> What you will do: Only one number is expected here, namely how many lines of the entries below hold the string "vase".

> Saved data entries:
= Beginning of Section =

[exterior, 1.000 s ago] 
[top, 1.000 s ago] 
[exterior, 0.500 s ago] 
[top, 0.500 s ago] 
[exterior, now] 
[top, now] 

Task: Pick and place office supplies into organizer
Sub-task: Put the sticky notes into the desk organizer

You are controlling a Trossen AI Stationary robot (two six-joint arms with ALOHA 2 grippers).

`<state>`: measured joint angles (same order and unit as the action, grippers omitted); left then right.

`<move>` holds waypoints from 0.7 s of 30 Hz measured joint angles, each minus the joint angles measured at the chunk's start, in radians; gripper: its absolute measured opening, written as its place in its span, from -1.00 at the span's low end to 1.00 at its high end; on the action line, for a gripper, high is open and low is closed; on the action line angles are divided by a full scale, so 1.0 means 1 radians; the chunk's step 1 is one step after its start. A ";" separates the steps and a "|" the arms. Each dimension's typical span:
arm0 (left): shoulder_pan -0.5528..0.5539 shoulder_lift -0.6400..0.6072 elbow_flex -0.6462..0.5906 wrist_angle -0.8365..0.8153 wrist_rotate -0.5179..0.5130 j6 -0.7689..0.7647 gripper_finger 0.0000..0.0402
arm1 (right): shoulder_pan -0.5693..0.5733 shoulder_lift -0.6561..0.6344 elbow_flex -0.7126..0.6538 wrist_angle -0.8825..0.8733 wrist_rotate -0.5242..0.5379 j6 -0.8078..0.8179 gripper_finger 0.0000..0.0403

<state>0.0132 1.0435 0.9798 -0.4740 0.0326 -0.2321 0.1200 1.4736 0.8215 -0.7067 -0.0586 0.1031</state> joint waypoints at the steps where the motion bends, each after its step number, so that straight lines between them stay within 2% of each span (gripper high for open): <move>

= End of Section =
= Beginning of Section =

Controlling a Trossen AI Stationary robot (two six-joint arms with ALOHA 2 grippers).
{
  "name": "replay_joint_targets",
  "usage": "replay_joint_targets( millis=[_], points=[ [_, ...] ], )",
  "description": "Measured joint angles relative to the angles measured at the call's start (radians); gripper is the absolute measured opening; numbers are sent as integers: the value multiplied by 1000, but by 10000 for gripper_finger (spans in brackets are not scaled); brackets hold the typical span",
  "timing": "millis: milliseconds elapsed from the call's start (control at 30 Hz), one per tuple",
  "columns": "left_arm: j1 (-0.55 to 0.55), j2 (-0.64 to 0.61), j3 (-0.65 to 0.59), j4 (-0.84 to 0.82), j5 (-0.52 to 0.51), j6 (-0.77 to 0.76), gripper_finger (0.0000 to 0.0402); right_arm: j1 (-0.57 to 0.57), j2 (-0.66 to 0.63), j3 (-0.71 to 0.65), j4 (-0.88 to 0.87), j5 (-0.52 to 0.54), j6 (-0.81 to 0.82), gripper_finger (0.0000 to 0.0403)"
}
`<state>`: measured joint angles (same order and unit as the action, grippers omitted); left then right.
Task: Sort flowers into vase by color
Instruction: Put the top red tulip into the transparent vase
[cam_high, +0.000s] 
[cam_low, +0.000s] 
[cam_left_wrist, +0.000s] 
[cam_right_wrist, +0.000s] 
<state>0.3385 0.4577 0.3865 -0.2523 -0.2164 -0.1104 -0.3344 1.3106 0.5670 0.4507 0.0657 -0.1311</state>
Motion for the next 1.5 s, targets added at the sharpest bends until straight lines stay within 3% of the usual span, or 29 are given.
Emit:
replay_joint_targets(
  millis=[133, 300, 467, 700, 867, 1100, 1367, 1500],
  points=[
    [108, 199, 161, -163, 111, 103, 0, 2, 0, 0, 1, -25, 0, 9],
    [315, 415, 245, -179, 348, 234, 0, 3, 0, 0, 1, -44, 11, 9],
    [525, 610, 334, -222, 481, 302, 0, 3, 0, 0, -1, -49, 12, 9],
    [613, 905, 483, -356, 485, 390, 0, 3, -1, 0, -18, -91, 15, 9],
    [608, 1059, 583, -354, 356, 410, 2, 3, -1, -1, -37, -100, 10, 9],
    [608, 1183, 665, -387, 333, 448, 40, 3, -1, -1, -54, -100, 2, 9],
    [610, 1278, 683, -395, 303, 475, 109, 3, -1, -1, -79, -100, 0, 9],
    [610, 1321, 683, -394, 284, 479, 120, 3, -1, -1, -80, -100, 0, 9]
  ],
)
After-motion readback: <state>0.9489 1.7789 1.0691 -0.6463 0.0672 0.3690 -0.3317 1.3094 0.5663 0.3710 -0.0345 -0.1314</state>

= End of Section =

> Exercise answer: 2